Bercy anéantit l’optimisation du plafonnement

Dans le numéro 593 de l’Agefi Actifs, publié le 7 juin, nous revenions sur le fait que les contribuables pouvaient optimiser le plafonnement de leur imposition en recourant à l’assurance vie. Un expert faisait valoir que ce dispositif présentait un intérêt supérieur à celui au bouclier fiscal qui s’appliquait auparavant.

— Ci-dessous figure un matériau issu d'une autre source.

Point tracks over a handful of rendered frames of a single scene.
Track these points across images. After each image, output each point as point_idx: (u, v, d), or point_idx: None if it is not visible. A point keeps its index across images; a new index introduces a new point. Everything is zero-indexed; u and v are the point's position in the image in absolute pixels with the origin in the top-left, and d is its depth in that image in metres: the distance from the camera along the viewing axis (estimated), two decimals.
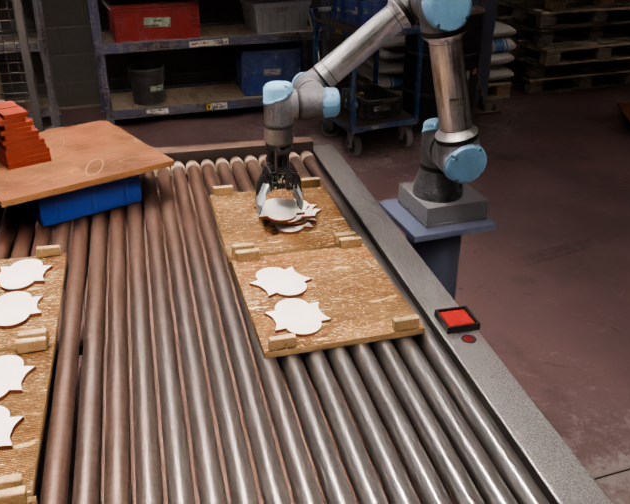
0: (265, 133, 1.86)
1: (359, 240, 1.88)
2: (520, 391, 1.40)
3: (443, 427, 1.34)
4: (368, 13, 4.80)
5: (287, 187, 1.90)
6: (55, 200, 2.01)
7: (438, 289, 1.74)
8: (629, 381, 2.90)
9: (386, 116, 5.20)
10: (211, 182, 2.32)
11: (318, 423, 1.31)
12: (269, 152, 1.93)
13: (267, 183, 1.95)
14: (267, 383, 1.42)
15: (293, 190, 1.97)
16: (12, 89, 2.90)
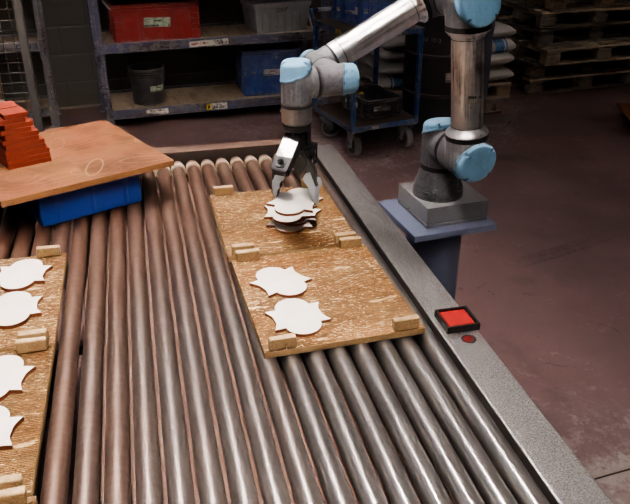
0: (311, 111, 1.78)
1: (359, 240, 1.88)
2: (520, 391, 1.40)
3: (443, 427, 1.34)
4: (368, 13, 4.80)
5: None
6: (55, 200, 2.01)
7: (438, 289, 1.74)
8: (629, 381, 2.90)
9: (386, 116, 5.20)
10: (211, 182, 2.32)
11: (318, 423, 1.31)
12: (300, 142, 1.78)
13: (307, 170, 1.83)
14: (267, 383, 1.42)
15: (282, 177, 1.87)
16: (12, 89, 2.90)
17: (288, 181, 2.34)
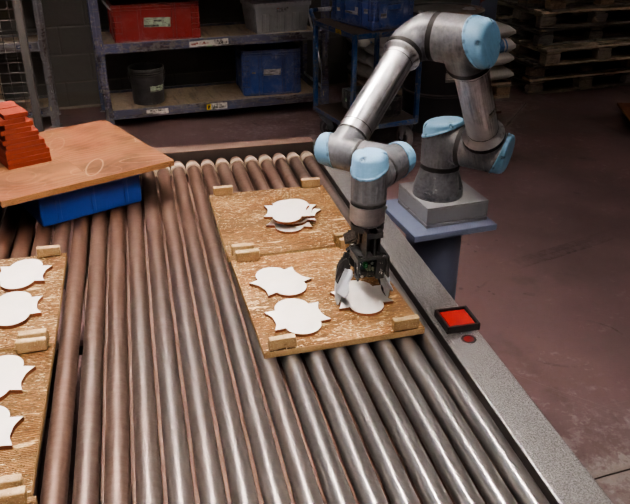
0: (352, 212, 1.51)
1: None
2: (520, 391, 1.40)
3: (443, 427, 1.34)
4: (368, 13, 4.80)
5: (377, 275, 1.56)
6: (55, 200, 2.01)
7: (438, 289, 1.74)
8: (629, 381, 2.90)
9: (386, 116, 5.20)
10: (211, 182, 2.32)
11: (318, 423, 1.31)
12: (353, 231, 1.58)
13: (349, 268, 1.60)
14: (267, 383, 1.42)
15: None
16: (12, 89, 2.90)
17: (288, 181, 2.34)
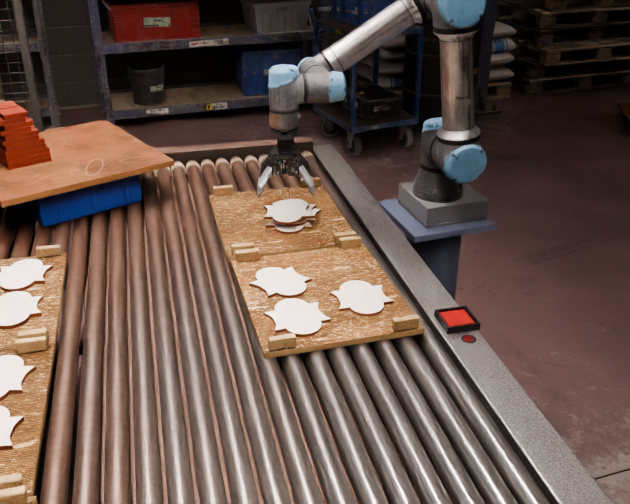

Une semaine plus tard, l’administration fiscale portait un sérieux coup à ce montage en venant ajouter quelques lignes au Bofip en date du 14 juin. Le fisc a en effet annoncé que « les revenus des bons ou contrats de capitalisation et des placements de même nature, notamment des contrats d'assurance-vie, souscrits auprès d'entreprises d'assurance établies en France ou à l'étranger, sont pris en compte, chaque année, pour leur montant retenu pour les prélèvements sociaux au titre du 3° du II de l'article L. 136-7 du CSS,  reproduit sous l'article 1600-0 D du CGI. En pratique, cette disposition vise notamment les produits des contrats "mono-support" en euros et des compartiments en euros des contrats "multisupports" à raison de leur montant effectivement retenu pour l'assiette des prélèvements sociaux. »

Les réactions ne se sont pas fait attendre. Depuis vendredi, les conseils fiscaux prennent position sur cette précision inattendue du fisc. Un recours pour excès de pouvoir inspiré de celui qui avait été déposé voici quelques années sur le bouclier fiscal serait déjà à l’étude.